Glutamat-Bomber

Vor mir in der Schlange bei Starbucks steht eines jener Mädchen die man auf Kommando großartig findet. Gut: Gegen sie spricht die Tatsache bei Starbucks für einen Venti-Moccachino-Latte-mit-Bizet-Teig-auf-der-Schaumkrone zehn Minuten anzustehen, aber ich bin ja auch nicht besser.
Jedenfalls ihre Kleidung: Okay, H&M-Jeans (ich weiß wovon ich rede). Aber wie sie die trägt… nicht einfach so. Eine halbe Nummer zu groß und nicht eine halbe Nummer zu klein. Nicht reingezwängt, sondern mit dem richtigen Maß an Selbstbewusstsein einfach etwas weiter gekauft. Das ist ja schon im Subtext so beeindruckend: Das letzte Mal als ich mit meiner Ex-Freundin Einkaufen war, zwängte sie sich wild strampelnd in eine 34er (bis heute weiß ich nicht was das heißt, aber der Verkäufer sagte das mit einem Augenrollen). Und jetzt dieses Mädchen:
Ihre Turnschuhe sehen arg mitgenommen aus. Ganz so, als hätte sie gerade ein Wochenende am Badesee oder einen Trip an die Ostsee hinter sich. Wäre ich doch nur dabei gewesen.
Ihr T-Shirt – irgendwas mit einer Band drauf (bestimmt funkiger Trip Rock oder Acid Pop, und bestimmt irgendwas semi-Bekanntes, eine europäische Band, nicht zu weit weg, aber mit deutlichem Einschlag, die über Liebeskummer und Weltkrieg singen) – passt genau, es sitzt nicht eng: Es passt einfach.

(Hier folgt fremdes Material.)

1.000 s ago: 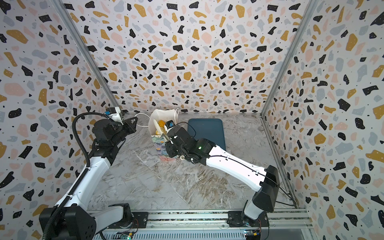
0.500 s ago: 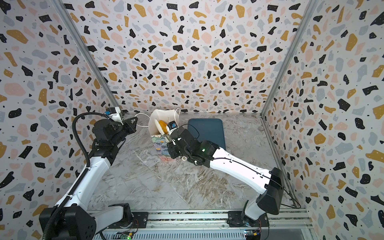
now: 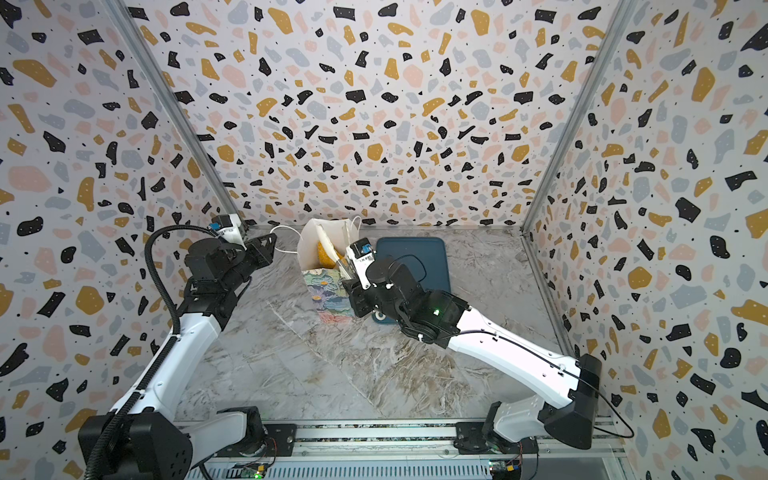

Die Haare sind in blonden Locken verdreht. Dunkle Strähnen zeichnen sich dazwischen ab: Ein Meer aus hell und dunkel, hell und dunkel und …
Dann trifft es mich. Um ehrlich zu sein, ziemlich genau in der Rippengehend. Ein Mädchen mit glatten, schwarzen Haaren rempelt mich an, stößt mit den weiten Lederstiefeln gegen mein Bein, entschuldigt sich gehaucht – mehr noch: genuschelt – und geht dann weiter. Sie ist der südspanische Traum einer Flamenco-Tänzerin, nur ohne Hüften (ganz der Model-Bulimie-Traum). Sie trägt schwarze, enge Hosen und dazu ein rotes Top. Wie für einen Stier. Alles ergänzt sich. Ich wende den Blick, dann starre ich die großen, tiefgrünen Augen des wartenden Mädchens hinter mir. Sie guckt schüchtern über die schmale Brille hinweg, hat dabei etwas Keckes und gleichzeitig ist sie unschuldig wie begehrenswert. Mein Blick geht weiter: Starbucks ist voll von Abziehbildern, von jenen eindeutig uneindeutigen Mädchen aus dem Paradies. Mädchen die wie Glutamat-Bomber die Geschmacksverstärker einer aus Hüllen bestehenden Welt zu ihrem Mantra gemacht haben. Ich will hier gar nicht wortklauberisch werden: Es kotzt mich nur an.
Nicht erst seit heute, immer schon. Dies ist nicht meine Welt. Meine Welt stinkt manchmal, schwitzt und kann sich nicht entscheiden ob es Blümchenbluse oder schwarze Lederhose sein soll. Zieht man eben beides an! Meine Welt kennt nicht die Wüste der klaren Linie. Meine Welt ist dazwischen. Irgendwo im zweifelnden Dreck.
Theologisch wie das klingen mag: Meine Welt ist durch Starbucks neu geboren. Nie wieder einen Chai-Latte-mit-extra-Milchschaum. Nie wieder.
Ab heute heißt es: Back to the Roots. Wo immer die sind.